Mary Dean, JD, SITC’s executive director, cited an unpublished survey of 44 National Cancer Institute-designated cancer centers, which showed that clinical trial accrual decreased 20% from January 2020 to February 2022. The survey also showed that “personnel issues” plagued 95% of the cancer research offices. 

Continue Reading

These challenges are superimposed on concerns about rising administrative burdens and issues related to the business models on which clinical research in the United States are structured, Dean said. These issues come at a time when immuno-oncology research dominates all phases of clinical cancer research, she added.2 As a result, the impact is particularly relevant for SITC’s 4300 members.

“It’s imperative … that we find workable solutions to the current challenges we face,” said SITC Vice-President Leisha Emens, MD, PhD, of the UPMC Hillman Cancer Center in Pittsburgh, Pennsylvania. “If we don’t, it will set the science back years while our patients still count on us to keep moving forward.”

Defining the Problem

Recent therapeutic successes have imposed new strains on the research ecosystem, said Mario Sznol, MD, an oncologist at Yale Cancer Center in New Haven, Connecticut, a past SITC president, and a member of the summit’s leadership group. 

Dr Sznol said that investigation of complex treatments (such as cellular therapies) results in a lower ratio of research staff to patients. More effective therapies produce longer times on study treatment, lengthier follow-up, and extended periods of data collection. 

In addition, because the outcomes of targeted therapy combinations are difficult to predict, studies are designed with complex biomarker and pharmacodynamic measurements. Interdepartmental coordination for tissue acquisition and processing requires additional effort and communication as well.

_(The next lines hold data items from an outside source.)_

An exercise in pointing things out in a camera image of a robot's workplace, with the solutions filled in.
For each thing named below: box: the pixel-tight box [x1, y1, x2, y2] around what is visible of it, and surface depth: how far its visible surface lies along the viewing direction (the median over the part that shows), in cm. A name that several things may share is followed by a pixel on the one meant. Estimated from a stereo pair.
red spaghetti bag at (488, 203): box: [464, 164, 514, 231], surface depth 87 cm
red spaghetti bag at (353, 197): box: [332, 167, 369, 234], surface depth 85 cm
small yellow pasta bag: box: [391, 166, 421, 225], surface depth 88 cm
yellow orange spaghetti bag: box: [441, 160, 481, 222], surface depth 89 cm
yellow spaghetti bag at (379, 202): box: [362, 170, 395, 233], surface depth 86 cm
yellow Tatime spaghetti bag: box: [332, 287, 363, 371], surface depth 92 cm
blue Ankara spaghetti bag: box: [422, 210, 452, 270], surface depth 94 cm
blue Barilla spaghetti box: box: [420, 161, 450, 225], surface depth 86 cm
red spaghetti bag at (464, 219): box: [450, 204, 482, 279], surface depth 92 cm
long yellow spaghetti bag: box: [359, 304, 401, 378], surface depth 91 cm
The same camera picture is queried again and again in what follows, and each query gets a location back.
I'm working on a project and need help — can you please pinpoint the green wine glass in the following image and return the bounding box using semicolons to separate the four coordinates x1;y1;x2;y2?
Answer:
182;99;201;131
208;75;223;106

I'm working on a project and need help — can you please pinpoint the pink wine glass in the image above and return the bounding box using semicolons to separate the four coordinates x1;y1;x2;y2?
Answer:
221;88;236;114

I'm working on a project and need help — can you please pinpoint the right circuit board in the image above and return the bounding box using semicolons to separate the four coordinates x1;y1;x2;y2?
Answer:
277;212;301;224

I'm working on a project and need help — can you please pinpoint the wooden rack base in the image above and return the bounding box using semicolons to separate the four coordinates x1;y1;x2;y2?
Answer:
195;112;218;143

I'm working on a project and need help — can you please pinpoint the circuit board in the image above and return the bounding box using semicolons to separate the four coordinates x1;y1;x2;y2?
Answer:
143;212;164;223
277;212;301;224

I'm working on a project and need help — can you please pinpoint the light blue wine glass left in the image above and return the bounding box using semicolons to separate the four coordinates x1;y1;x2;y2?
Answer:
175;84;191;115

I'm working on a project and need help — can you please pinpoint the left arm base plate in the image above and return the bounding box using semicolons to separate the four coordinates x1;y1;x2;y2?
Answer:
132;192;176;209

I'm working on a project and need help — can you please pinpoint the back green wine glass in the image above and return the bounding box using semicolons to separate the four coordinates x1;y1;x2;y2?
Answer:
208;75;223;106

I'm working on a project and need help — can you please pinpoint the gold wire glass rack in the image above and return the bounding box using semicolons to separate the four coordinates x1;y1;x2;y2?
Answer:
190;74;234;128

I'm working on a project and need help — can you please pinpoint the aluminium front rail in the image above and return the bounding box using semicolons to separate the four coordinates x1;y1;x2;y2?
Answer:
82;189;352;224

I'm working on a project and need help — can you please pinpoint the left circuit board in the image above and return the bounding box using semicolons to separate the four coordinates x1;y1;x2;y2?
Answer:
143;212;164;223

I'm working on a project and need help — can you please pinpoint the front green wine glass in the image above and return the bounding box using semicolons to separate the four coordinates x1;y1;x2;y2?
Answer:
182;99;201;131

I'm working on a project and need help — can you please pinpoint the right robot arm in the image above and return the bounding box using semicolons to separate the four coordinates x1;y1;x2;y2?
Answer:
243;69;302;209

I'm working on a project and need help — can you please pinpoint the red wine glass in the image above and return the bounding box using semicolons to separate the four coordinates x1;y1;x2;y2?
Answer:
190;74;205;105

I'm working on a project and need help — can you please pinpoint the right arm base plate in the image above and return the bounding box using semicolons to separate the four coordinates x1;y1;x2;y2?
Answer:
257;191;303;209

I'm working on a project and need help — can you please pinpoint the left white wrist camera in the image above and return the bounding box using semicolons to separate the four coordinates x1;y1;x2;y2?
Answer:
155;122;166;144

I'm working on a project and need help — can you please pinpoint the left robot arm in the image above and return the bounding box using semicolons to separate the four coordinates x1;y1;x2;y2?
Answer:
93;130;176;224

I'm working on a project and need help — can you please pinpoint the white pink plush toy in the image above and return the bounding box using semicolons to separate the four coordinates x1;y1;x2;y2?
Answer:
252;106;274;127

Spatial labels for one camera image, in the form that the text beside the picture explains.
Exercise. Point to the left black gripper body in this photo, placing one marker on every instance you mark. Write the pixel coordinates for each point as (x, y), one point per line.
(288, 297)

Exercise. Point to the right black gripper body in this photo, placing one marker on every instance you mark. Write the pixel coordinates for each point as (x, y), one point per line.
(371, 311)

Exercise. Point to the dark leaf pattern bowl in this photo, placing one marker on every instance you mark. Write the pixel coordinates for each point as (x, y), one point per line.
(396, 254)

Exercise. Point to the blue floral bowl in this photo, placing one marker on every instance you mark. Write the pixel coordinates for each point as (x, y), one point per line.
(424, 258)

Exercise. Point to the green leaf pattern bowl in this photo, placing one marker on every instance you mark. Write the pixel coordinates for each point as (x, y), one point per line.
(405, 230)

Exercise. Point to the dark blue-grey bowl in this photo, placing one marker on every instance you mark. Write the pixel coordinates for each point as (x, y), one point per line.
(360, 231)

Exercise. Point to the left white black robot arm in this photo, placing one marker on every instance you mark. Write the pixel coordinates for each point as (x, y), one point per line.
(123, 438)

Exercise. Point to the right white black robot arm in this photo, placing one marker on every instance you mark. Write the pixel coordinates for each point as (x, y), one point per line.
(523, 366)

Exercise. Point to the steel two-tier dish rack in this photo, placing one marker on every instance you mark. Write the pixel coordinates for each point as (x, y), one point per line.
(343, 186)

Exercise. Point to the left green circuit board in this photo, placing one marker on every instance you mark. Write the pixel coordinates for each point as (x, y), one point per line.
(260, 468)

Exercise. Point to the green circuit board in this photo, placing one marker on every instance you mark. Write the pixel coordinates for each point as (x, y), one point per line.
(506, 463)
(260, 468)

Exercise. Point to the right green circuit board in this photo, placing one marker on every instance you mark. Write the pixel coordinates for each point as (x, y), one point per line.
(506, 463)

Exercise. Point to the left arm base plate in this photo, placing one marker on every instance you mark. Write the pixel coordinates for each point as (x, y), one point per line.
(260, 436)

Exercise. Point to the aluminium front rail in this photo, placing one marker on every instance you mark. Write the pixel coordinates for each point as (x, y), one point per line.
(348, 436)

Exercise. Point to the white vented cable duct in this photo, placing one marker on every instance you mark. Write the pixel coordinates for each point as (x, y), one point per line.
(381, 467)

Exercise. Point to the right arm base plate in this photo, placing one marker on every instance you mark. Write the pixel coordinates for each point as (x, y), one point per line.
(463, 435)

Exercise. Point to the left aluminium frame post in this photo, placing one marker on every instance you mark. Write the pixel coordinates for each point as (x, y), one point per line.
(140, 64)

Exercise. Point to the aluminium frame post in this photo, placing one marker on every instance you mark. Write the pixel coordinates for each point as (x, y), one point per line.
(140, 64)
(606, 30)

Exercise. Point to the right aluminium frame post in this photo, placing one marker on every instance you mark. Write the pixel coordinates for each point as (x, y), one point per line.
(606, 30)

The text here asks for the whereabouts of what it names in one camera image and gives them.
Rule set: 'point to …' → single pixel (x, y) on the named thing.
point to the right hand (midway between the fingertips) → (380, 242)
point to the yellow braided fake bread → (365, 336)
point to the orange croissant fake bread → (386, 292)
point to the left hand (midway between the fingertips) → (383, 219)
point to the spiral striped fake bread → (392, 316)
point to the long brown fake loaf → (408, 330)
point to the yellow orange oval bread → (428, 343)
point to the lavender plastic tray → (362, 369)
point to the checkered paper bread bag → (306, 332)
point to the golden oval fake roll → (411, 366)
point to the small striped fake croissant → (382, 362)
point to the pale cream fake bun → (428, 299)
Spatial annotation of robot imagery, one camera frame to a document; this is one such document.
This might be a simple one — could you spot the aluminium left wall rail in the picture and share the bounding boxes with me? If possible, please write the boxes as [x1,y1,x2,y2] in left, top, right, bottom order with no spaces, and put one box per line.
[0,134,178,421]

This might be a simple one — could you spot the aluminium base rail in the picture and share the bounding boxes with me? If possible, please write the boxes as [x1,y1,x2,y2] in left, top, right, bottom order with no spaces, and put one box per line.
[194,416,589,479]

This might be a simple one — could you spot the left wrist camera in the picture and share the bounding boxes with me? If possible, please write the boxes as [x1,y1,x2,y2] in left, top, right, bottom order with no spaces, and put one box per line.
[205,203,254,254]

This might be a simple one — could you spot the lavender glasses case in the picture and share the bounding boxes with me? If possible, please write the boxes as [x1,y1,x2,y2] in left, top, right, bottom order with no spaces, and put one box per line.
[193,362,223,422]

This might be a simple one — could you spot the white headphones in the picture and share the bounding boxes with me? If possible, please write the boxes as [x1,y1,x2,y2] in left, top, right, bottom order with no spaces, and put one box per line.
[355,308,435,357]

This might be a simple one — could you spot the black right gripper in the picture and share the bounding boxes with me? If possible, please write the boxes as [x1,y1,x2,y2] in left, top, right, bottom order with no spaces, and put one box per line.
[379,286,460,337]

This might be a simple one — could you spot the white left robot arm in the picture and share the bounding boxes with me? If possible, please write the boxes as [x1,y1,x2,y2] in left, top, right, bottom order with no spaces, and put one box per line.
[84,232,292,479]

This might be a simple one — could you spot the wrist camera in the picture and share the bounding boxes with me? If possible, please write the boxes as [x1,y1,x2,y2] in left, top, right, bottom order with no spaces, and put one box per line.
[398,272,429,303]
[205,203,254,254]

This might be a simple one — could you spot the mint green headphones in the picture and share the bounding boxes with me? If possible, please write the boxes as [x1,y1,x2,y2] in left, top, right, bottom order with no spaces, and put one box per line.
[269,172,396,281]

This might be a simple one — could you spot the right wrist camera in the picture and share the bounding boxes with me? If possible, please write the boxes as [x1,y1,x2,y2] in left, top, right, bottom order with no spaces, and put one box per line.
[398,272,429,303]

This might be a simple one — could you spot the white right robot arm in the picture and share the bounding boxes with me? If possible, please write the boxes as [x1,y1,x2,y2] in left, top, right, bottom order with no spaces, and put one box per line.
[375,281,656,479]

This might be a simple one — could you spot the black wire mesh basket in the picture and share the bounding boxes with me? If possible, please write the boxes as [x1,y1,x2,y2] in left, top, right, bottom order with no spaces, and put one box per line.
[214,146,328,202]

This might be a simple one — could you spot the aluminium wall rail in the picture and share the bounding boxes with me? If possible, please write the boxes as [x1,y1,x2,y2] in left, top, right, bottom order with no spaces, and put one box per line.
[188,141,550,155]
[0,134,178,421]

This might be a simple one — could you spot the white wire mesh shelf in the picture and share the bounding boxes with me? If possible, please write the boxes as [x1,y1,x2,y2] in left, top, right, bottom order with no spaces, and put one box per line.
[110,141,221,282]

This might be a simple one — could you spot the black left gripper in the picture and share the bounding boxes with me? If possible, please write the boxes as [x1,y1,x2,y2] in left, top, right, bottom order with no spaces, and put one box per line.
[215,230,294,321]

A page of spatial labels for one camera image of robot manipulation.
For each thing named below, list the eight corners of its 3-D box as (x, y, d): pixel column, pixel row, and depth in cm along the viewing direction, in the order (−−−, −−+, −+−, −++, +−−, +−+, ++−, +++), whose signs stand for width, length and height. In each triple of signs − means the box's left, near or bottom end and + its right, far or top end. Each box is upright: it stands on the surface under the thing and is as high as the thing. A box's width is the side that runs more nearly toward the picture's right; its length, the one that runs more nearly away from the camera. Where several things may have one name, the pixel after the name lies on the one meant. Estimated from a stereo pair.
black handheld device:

SITC organized the virtual summit with these issues in mind. SITC asked 4 multidisciplinary panels of thought leaders to consider ways to streamline processes and adapt to an environment in which there are fewer staff members in clinical research programs.

Streamlining Data Collection and Entry

A panel chaired by Stephanie Terzulli, PhD, vice-president for clinical research operations at Memorial Sloan Kettering Cancer Center in New York, New York, focused on mechanisms for making data collection and entry less laborious while maintaining data integrity. Dr Terzulli summarized the panel’s discussions and suggestions.  

The panel acknowledged that manual data entry is inefficient, that electronic data capture is laborious, and that both are error prone. 

Each data element is subject to queries, resulting in delays in interim analyses and study completion. Although all parties want studies to yield the maximal amount of accurate, scientifically important information, the required tasks can be duplicative, costly, and especially frustrating when there are staff shortages.

A plethora of electronic data capture systems and electronic health records demand individualized training and certification of staff. These requirements accentuate the effects of unfilled research staff positions and make trials costly to launch and conduct.

The panelists concluded that potential solutions should involve developing standardized, structured data that would be acceptable to sites, sponsors, and the US Food and Drug Administration. 

Direct data transfer from electronic health records, including information on the patient experience from patient-reported outcome tools, could be pilot-tested in investigator-initiated trials and later expanded to other trial types. Natural language processing and artificial intelligence could automate some elements of data acquisition and transmission.

The panelists agreed that technology-associated costs and the initial effort to develop standardized data elements across sponsors would be modest when measured against the costs of staff turnover and training.